Check each line of the material below for the word "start". State how many lines have it, and nothing more.

•••

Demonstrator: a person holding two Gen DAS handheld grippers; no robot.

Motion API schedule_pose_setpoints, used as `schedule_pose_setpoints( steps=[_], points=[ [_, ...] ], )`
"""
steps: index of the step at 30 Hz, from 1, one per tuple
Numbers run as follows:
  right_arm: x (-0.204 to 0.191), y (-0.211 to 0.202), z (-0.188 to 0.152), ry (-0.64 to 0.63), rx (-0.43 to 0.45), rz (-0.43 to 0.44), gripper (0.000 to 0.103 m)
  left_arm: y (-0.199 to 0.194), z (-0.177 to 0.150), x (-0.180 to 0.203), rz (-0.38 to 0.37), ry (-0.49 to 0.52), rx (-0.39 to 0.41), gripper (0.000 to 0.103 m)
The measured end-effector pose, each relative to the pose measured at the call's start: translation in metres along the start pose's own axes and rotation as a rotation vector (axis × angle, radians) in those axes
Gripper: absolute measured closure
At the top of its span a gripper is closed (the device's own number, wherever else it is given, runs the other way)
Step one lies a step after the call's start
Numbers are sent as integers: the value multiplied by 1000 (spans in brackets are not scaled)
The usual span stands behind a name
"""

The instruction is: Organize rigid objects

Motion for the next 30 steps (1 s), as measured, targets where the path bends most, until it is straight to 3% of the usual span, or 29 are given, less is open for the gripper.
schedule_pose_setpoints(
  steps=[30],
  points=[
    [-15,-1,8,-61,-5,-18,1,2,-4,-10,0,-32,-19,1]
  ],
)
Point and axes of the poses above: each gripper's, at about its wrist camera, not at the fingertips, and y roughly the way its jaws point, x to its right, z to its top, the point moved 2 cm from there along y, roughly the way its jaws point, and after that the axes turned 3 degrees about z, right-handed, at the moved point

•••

◆ SOLUTION BELOW ◆
2